THE TASK: Please reproduce, exactly as given, the lines running from the start of the data to the line containing "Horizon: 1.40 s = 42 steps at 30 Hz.", inclusive, and omit the pictures.

=== RECORDS FOR THE EXERCISE ===

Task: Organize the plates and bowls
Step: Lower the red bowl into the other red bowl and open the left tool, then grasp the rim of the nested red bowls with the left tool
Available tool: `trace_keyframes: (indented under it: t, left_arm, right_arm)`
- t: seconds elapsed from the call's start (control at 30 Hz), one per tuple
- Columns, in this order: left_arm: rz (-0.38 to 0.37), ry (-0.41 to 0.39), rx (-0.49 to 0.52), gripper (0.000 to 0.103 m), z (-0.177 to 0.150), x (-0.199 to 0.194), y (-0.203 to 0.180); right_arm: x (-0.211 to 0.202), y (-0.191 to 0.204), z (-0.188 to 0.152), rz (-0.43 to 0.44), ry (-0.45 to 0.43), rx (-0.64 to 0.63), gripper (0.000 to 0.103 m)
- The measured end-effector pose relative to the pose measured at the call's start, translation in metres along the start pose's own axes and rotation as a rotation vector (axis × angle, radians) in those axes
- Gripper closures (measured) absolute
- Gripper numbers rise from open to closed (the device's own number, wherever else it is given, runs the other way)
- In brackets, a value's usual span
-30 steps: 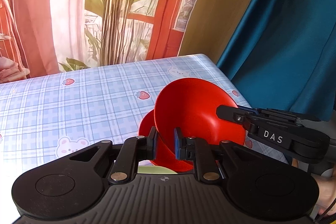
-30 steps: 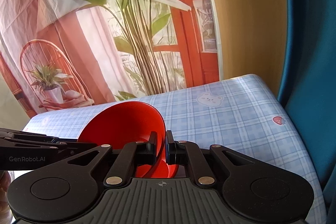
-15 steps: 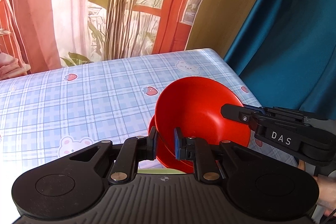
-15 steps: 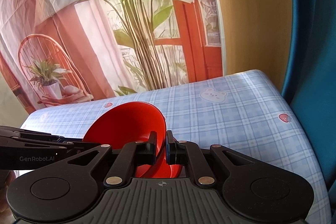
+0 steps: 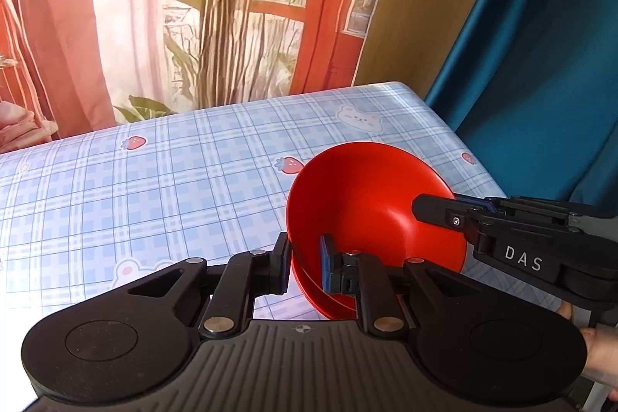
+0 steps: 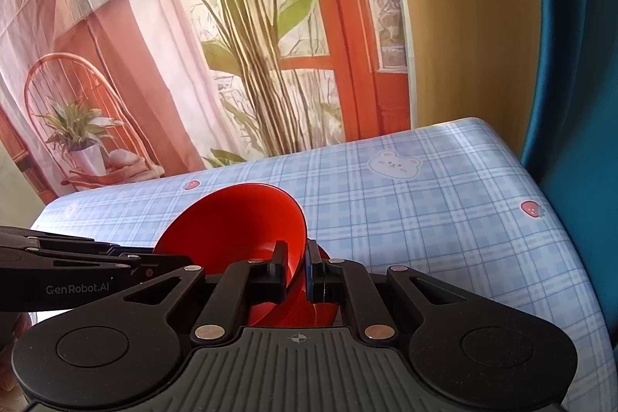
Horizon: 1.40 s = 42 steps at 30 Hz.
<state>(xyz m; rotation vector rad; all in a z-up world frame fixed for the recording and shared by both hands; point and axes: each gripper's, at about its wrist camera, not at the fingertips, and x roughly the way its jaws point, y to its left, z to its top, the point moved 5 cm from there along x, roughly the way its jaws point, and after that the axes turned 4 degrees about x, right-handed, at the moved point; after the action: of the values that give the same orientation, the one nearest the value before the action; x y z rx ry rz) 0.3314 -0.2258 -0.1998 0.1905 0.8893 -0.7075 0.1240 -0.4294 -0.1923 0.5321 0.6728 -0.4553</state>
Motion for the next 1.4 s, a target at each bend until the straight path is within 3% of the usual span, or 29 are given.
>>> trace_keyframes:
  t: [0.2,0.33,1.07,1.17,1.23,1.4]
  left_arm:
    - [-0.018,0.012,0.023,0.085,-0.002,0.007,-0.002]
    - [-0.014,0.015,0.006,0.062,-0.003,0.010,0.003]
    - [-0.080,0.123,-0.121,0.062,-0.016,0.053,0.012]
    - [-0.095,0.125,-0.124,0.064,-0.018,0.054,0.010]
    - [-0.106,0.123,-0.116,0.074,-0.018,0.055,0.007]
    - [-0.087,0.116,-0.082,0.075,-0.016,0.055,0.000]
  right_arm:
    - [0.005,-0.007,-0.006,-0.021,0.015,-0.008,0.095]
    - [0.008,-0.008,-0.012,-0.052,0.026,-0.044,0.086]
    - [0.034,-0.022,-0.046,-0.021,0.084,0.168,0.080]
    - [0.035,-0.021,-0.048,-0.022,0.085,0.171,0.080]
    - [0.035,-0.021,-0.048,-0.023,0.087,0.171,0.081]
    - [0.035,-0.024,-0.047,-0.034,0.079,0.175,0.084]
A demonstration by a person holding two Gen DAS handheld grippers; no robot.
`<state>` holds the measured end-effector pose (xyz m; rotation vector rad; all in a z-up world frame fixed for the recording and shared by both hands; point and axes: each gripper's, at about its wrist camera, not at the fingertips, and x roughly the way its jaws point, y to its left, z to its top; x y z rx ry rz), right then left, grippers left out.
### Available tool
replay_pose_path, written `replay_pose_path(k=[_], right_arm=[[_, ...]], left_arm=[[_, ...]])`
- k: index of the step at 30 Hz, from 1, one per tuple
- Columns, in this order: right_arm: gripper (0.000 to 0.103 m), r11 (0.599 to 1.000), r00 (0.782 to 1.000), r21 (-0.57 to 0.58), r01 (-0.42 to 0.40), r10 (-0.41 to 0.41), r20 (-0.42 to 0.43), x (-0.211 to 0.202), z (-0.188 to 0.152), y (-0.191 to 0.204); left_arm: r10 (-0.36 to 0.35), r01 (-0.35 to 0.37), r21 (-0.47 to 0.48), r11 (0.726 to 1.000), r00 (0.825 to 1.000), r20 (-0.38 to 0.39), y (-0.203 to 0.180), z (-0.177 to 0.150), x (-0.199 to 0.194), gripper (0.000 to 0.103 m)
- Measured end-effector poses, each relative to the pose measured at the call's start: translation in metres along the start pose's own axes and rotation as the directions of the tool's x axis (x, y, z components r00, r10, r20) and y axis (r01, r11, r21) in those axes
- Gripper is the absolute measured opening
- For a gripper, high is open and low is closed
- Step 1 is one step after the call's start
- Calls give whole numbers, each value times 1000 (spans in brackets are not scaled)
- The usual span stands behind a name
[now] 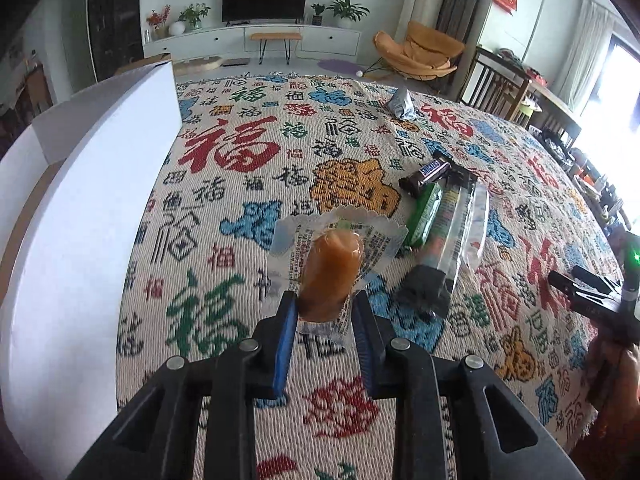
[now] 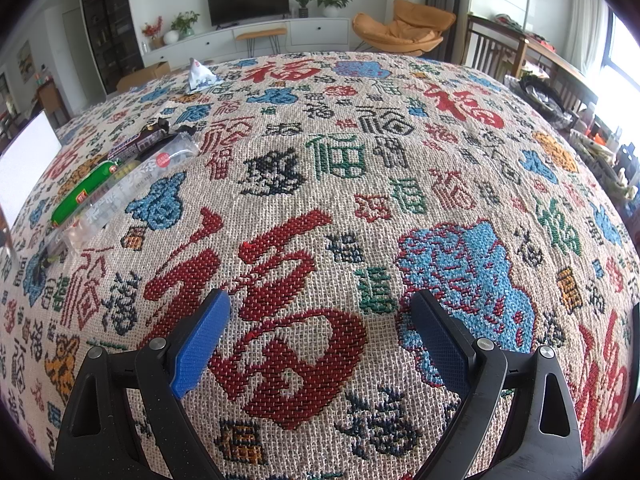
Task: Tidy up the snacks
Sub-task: 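Lift the sausage with the left gripper while the right grasps the clear tube packet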
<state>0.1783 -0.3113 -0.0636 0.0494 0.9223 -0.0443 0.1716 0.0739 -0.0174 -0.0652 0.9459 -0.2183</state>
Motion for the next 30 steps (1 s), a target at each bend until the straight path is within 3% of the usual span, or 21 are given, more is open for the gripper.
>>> replay_pose_path(k=[4,6,8,11,12,13,15,17,18,19,20,21,23,30], right_arm=[[94,1000,1000,26,-14,14,-8,-2,0,1],[92,979,985,106,-172,174,-3,-11,1,9],[90,939,946,134,-318,324,-19,-11,10,32],[88,903,921,219,-370,388,-45,10,35,65],[79,888,913,255,-382,406,-47,20,46,73],[59,879,908,283,-384,414,-56,31,56,81],[38,877,906,320,-358,409,-107,53,72,98],[40,905,930,306,-296,346,-125,60,86,111],[49,913,932,294,-282,333,-143,62,92,116],[50,919,931,281,-275,328,-162,64,96,120],[42,934,933,251,-255,306,-191,65,98,123],[26,948,934,216,-232,279,-223,65,100,125],[19,946,919,206,-250,299,-258,63,99,115],[20,989,919,-3,-149,137,-371,37,96,89]], left_arm=[[-67,72,-108,992,996,53,15,-27,-18,27],[-83,91,-124,988,994,69,16,-37,-25,27],[-109,119,-142,983,991,74,18,-45,-30,27],[-128,143,-155,977,987,98,18,-54,-43,27],[-136,152,-160,975,985,107,19,-56,-48,27],[-140,158,-162,974,983,116,20,-59,-52,27],[-148,169,-167,971,980,130,21,-64,-60,27],[-155,178,-169,969,978,139,23,-69,-64,27],[-159,182,-166,969,977,141,23,-72,-64,27],[-163,186,-164,969,976,141,23,-75,-64,27],[-171,193,-165,967,975,139,23,-78,-62,27],[-180,202,-168,965,974,139,25,-80,-61,27],[-193,216,-172,961,971,141,27,-84,-60,27],[-228,256,-186,949,960,163,33,-85,-61,27]])
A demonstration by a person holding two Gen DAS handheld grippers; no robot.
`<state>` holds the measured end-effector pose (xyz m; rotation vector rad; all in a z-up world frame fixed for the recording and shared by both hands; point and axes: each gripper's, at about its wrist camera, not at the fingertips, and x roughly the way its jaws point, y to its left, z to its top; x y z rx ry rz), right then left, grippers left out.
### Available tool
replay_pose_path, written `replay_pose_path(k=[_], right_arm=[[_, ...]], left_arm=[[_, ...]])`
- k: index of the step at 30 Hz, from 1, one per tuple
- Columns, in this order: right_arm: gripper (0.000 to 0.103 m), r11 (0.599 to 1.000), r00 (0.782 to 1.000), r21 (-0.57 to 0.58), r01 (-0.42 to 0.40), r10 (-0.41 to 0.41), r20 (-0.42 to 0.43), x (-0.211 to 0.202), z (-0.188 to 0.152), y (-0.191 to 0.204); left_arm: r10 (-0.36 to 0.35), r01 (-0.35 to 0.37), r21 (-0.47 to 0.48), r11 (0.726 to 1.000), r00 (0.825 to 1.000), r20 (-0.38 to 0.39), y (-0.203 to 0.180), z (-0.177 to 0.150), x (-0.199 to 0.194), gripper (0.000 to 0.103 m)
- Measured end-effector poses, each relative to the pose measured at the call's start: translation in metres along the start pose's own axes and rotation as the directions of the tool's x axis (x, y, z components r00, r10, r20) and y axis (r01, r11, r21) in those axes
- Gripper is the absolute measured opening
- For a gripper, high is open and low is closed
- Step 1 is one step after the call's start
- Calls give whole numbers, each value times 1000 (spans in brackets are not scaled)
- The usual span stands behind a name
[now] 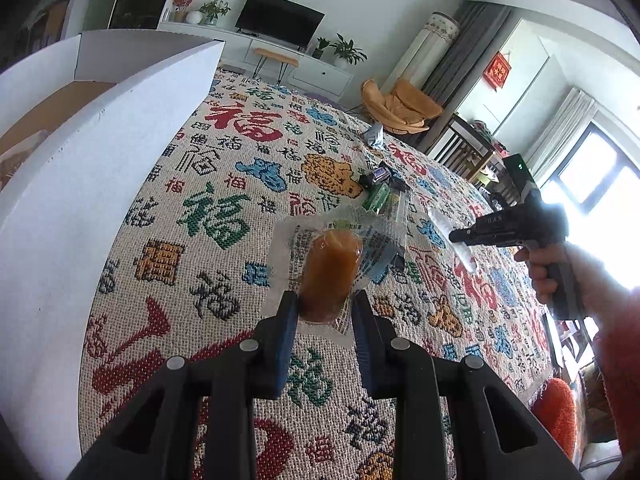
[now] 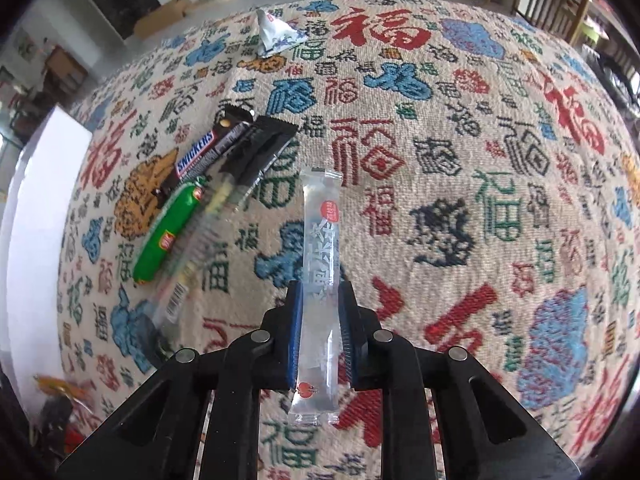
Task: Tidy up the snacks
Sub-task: 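Lift the sausage with the left gripper while the right grasps the clear tube packet, then carry both snacks over the white box and open both grippers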
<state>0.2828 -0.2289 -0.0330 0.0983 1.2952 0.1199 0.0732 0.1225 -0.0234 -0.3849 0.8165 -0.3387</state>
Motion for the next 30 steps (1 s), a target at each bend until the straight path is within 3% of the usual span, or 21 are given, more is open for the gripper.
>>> replay_pose_path(k=[1,4,5,7,12,15,19,22,24,27,29,30], right_arm=[[25,1000,1000,-17,17,-18,-24,3,-1,-1],[26,999,997,-14,39,-40,-64,22,-5,-7],[20,999,999,-20,46,-46,-20,19,-6,-6],[18,1000,999,0,30,-30,16,13,-8,-8],[18,995,986,-43,-93,98,134,-45,-18,25],[18,958,944,-130,-257,277,178,-90,-20,82],[18,845,846,-289,-450,507,165,-140,-27,192],[18,753,787,-391,-529,607,105,-154,-44,281],[19,706,771,-439,-555,635,46,-148,-59,331],[20,657,766,-494,-570,642,-31,-123,-84,387],[26,613,756,-524,-591,648,-95,-104,-101,410],[28,605,757,-533,-591,644,-108,-97,-106,414]], left_arm=[[-7,7,-4,1000,1000,2,0,1,-1,27],[-23,23,1,1000,1000,10,-5,2,-9,27],[-29,29,2,1000,999,16,-7,3,-14,27],[-53,53,-9,999,998,29,-9,5,-25,27],[-144,152,-63,986,983,115,-14,26,-70,27],[-147,167,-90,982,971,191,-6,49,-110,27],[-30,73,-148,986,962,273,33,75,-168,27],[126,-76,-189,979,956,265,73,87,-193,27],[208,-156,-222,962,950,234,102,91,-199,27],[303,-258,-248,934,938,166,135,90,-196,32],[392,-349,-281,894,913,112,154,85,-189,43],[412,-369,-299,880,906,96,162,81,-187,57]])
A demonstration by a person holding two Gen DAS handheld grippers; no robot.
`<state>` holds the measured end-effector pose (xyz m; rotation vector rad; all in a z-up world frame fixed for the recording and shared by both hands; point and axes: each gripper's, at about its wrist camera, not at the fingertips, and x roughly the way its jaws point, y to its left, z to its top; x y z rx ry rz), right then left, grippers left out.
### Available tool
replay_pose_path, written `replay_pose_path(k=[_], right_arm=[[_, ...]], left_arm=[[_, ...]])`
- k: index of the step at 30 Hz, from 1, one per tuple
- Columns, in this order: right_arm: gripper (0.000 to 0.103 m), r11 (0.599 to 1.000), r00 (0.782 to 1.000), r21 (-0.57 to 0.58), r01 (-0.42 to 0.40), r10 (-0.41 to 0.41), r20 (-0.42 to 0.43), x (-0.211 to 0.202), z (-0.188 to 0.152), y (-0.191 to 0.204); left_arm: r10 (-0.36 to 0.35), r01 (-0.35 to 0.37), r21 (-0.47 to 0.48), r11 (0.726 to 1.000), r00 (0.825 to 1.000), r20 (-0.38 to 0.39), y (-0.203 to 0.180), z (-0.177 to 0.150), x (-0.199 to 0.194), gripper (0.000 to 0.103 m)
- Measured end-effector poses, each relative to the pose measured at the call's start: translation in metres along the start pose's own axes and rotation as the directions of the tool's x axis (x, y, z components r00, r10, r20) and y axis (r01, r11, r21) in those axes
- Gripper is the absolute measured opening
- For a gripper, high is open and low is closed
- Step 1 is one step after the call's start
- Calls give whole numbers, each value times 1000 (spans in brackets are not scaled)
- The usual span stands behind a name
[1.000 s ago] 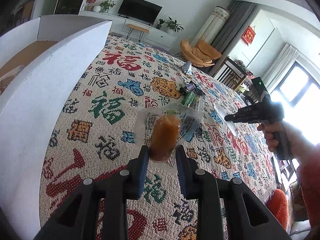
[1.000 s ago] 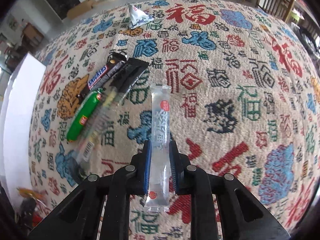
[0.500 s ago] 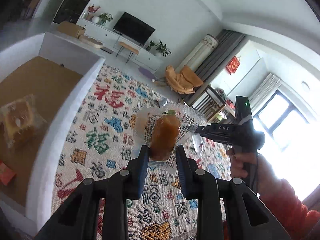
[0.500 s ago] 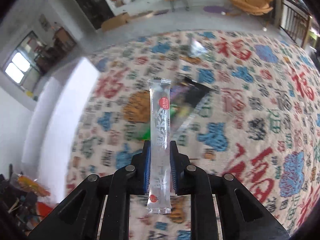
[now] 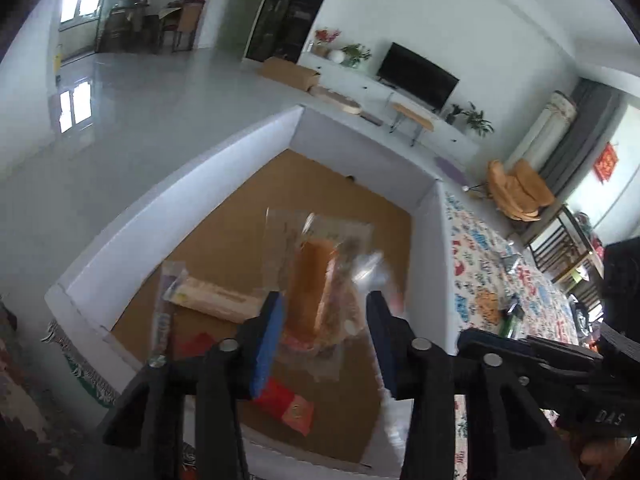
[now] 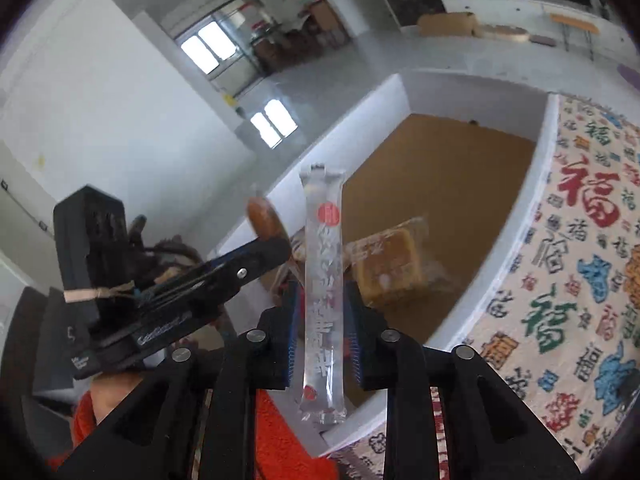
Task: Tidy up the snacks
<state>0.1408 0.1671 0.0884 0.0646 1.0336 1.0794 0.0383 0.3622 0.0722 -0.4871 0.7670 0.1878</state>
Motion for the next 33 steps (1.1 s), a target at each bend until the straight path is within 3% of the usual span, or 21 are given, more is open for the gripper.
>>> replay_pose_path(k=[1,3,6,8,9,11,14,16,18,19,21,24,27,32,33], right_arm=[[30,1000,1000,-7,5,-5,6,2,-5,-2],[38,999,998,-23,31,-29,53,-11,-13,-12],[62,987,975,-20,160,-154,158,-53,-27,-47],[70,962,941,-8,272,-264,212,-83,-47,-80],[72,938,913,1,348,-339,227,-95,-60,-99],[73,862,837,36,505,-500,223,-116,-93,-143],[72,714,699,121,690,-700,143,-147,-154,-218],[72,613,612,176,770,-788,71,-169,-193,-260],[72,542,551,219,811,-834,20,-189,-221,-287],[74,517,532,240,822,-847,3,-199,-232,-296],[76,525,545,311,792,-838,26,-217,-246,-305],[84,516,557,380,768,-831,5,-228,-247,-322],[89,523,581,437,732,-814,2,-234,-252,-329],[90,513,571,431,743,-821,-6,-232,-251,-330],[90,512,570,431,743,-821,-6,-232,-252,-330]], left_arm=[[19,-19,-13,1000,1000,-1,5,-4,3,71],[47,-46,-21,999,998,30,11,-11,1,80],[43,-43,0,999,998,52,4,-16,2,81],[15,-17,20,1000,998,64,-9,-19,0,81],[-1,-1,38,999,998,68,-21,-21,-1,82],[-48,42,91,995,996,72,-50,-28,-7,86],[-147,135,194,972,988,47,-108,-44,-7,96],[-214,206,268,941,977,1,-151,-61,1,100],[-263,274,329,903,962,-80,-191,-80,20,100],[-271,296,347,890,955,-120,-207,-88,31,100],[-255,311,376,873,948,-192,-236,-106,69,100],[-161,250,411,876,957,-240,-261,-135,131,100],[-50,145,449,882,975,-216,-270,-150,176,100],[79,4,516,857,987,-138,-274,-145,216,102],[73,9,508,861,987,-141,-273,-140,219,103]])
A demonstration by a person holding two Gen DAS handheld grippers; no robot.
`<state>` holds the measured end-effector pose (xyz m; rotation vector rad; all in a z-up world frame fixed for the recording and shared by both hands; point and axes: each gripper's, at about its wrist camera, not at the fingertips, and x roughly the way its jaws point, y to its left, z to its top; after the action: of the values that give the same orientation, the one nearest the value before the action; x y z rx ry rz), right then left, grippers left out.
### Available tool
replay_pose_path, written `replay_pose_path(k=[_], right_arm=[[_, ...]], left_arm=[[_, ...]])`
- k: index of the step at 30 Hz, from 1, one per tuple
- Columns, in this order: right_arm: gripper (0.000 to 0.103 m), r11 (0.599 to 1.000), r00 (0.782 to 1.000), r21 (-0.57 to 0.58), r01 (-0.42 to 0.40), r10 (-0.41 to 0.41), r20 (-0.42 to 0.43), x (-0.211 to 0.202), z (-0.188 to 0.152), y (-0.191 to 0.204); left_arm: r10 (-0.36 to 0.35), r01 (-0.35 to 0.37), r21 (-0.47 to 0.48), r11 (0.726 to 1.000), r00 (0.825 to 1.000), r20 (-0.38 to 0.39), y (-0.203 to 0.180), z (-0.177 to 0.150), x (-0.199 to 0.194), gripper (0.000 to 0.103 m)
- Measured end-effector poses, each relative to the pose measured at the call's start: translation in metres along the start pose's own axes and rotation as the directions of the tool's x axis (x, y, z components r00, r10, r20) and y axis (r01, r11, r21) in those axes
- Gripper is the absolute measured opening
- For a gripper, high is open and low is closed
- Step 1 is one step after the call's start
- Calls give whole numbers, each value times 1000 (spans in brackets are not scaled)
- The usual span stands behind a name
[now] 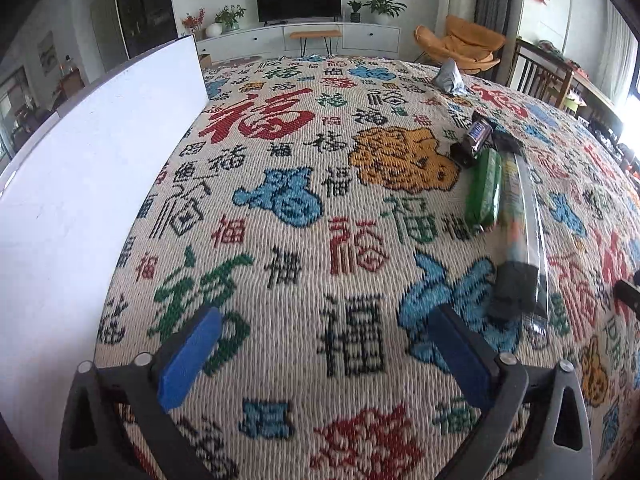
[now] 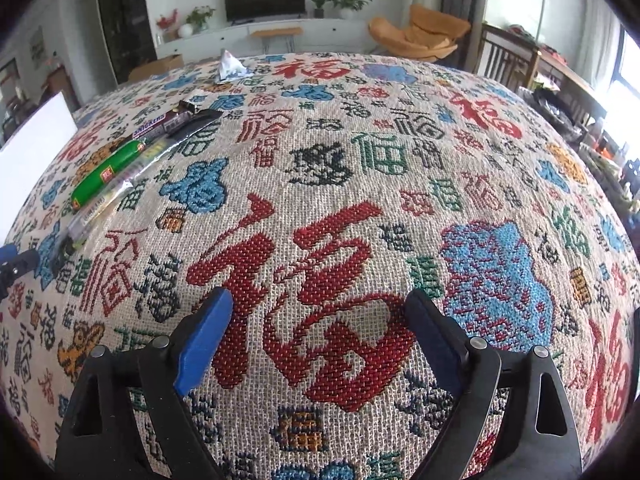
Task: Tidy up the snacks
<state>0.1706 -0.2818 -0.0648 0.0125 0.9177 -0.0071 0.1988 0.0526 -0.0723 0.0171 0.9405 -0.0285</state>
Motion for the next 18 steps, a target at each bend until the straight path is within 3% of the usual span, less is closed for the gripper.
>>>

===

EXPECTED OUTPUT:
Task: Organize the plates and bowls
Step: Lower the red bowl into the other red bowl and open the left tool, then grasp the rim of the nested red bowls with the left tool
Available tool: `trace_keyframes: (indented under it: t, left_arm, right_arm)`
- t: seconds elapsed from the call's start (control at 30 Hz), one per tuple
- Columns, in this order: left_arm: rz (-0.38 to 0.37), ry (-0.41 to 0.39), rx (-0.49 to 0.52), gripper (0.000 to 0.103 m), z (-0.177 to 0.150), x (-0.199 to 0.194), y (-0.203 to 0.180); right_arm: x (-0.211 to 0.202), y (-0.191 to 0.204), z (-0.188 to 0.152), rz (-0.43 to 0.44), ry (-0.45 to 0.43), rx (-0.64 to 0.63), gripper (0.000 to 0.103 m)
- The measured end-effector pose relative to the pose measured at the call's start, translation in metres along the start pose's own axes and rotation as a rotation vector (axis × angle, radians) in those axes
- Gripper closures (measured) absolute
- Gripper numbers rise from open to closed (the device's own number, wherever else it is given, runs the other way)
- In brackets, a value's usual span
-30 steps: 
-30 steps: 
-15 steps: 
-15 steps: 
+0 steps: 
+0 steps: 
Horizon: 1.40 s = 42 steps at 30 Hz.

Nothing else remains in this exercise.